Size selection using AMPure XP beads

1. Handle PCR products on a different bench from the one used to set up the reaction and use designated pipettes and tips, as well as reagent aliquots reserved for PCR products. UV-irradiate both side of the pipettes and the magnetic rack using 1200 J/m² before use. These steps are critical to avoid cross-contamination of sequencing libraries.

2. During the PCR, remove the AMPure XP beads from 4 °C storage and keep at room temperature for 30 min. Mix well by vortexing for 30 sec just before use.

3. For each library sample, combine both PCRs in a new 1.5 ml DNA LoBind tube.

4. Add 0.9× sample volumes of AMPure bead suspension to each sample and mix by pipetting up and down at least 10 times.

5. Incubate at room temperature for 8 min.

6. Place the tubes on a magnetic rack for 20 min or until the solution is completely clear.

7. Remove the supernatant. Do not try to remove all the solution as this will remove some beads as well.

8. Keep the tubes on the magnetic rack and add 200 μl of freshly prepared 80% ethanol without disturbing the beads, to wash away contaminants.

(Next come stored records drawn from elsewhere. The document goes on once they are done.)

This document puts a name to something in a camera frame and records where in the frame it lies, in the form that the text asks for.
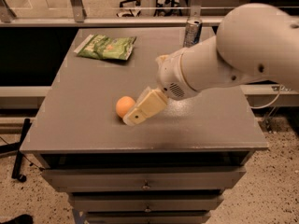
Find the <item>cable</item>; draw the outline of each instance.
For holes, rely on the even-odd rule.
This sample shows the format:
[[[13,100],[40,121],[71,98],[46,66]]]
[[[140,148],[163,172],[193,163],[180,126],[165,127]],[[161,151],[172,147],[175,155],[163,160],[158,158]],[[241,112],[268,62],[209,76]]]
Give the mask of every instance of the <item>cable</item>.
[[[7,145],[9,145],[9,142],[7,142],[3,137],[0,136],[0,139],[1,139],[4,143],[6,143]],[[24,154],[23,154],[23,157],[24,157],[26,160],[28,160],[28,161],[30,162],[29,166],[33,166],[33,165],[34,165],[34,166],[35,166],[36,168],[38,168],[39,171],[41,171],[41,172],[45,170],[44,168],[39,167],[39,166],[36,165],[34,162],[30,161]]]
[[[273,104],[273,103],[278,99],[278,97],[280,96],[281,88],[282,88],[282,85],[280,84],[280,85],[279,85],[279,88],[278,88],[278,94],[277,94],[277,96],[273,99],[273,101],[271,101],[271,102],[268,103],[267,105],[262,105],[262,106],[257,106],[257,107],[250,106],[250,108],[252,108],[252,109],[267,108],[268,106],[270,106],[271,104]]]

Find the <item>gray tabletop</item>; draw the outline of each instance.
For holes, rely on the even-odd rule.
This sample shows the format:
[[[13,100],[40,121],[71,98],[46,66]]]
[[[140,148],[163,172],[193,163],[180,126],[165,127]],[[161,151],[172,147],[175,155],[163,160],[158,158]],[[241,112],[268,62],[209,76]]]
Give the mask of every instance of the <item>gray tabletop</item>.
[[[127,62],[77,57],[90,34],[137,36]],[[202,40],[213,35],[204,28]],[[21,151],[91,153],[265,149],[267,142],[242,91],[211,89],[170,101],[159,115],[129,127],[115,112],[119,98],[156,88],[155,58],[181,48],[184,28],[81,29],[40,108]]]

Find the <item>white cable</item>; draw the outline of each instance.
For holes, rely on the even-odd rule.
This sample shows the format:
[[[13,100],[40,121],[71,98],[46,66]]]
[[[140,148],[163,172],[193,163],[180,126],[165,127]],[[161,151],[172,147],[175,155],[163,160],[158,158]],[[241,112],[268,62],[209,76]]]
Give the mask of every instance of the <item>white cable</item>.
[[[270,106],[271,104],[273,104],[278,99],[278,97],[280,96],[281,88],[282,88],[282,85],[280,84],[279,87],[278,87],[278,94],[277,94],[277,96],[273,99],[273,101],[271,101],[267,105],[262,105],[262,106],[257,106],[257,107],[250,106],[250,108],[252,108],[252,109],[267,108],[268,106]]]

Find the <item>orange ball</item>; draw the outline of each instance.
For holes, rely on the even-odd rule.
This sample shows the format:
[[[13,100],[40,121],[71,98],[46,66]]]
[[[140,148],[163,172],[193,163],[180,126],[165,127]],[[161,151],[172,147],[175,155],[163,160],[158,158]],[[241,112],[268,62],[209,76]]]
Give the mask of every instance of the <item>orange ball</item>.
[[[116,113],[119,117],[123,118],[129,109],[135,104],[135,100],[129,96],[123,96],[116,103]]]

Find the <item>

Wait for 30 sec, then carefully remove the supernatant.

9. Repeat step 8 one more time.

10. Let the beads air dry for 12 min.

11. Remove tubes from the magnetic rack and resuspend the beads in 20 μl of 10 mM Tris-HCl pH 7.5. Mix thoroughly by pipetting and incubate for at least 7 min at room temperature.

12. Place the tubes on the magnetic rack for 5 min or longer until the solution is completely clear.

13. Collect the clear supernatant to a new 1.5 ml DNA LoBind tube.

14. To verify the size range of the library, a dilution of the library is analyzed on a Bioanalyzer Instrument (Agilent Technologies) according to the manufacturer’s instructions. An example is shown in Figure 6D.

15. Proceed with next-generation sequencing (50 bp pairend reads) or store at −20 °C until ready to sequence.

3. Bioinformatic analysis

Sequence reads are trimmed and filtered by Trim Galore (http://www.bioinformatics.babraham.ac.uk/projects/trim_galore/) with the arguments --paired --length 15. Reads are mapped onto the mouse reference genome (mm10) using bowtie2 (Langmead et al. 2009) with the arguments -N 1 -X 1000. Duplicated reads are removed using Picard (https://broadinstitute.github.io/picard/). Uniquely and properly mapped reads (MAPQ ≥ 20) are extracted using samtools (Danecek et al. 2021) with the argument -q 20. Reads are counted at the nucleotide next to where the biotinylated adaptor DNA was mapped (this corresponds to the position of the respective resection endpoint). Code used for read processing and mapping is available online at https://github.com/yamadas2/mouse-S1seq, which also includes scripts for generating mean profiles and heatmaps around SPO11-oligo hotspot centers, and scatter plots to check correlation with SPO11-oligo maps and reproducibility between maps. New sequencing data have been deposited in the Gene Expression Omnibus (GEO) repository under accession number GSE265863.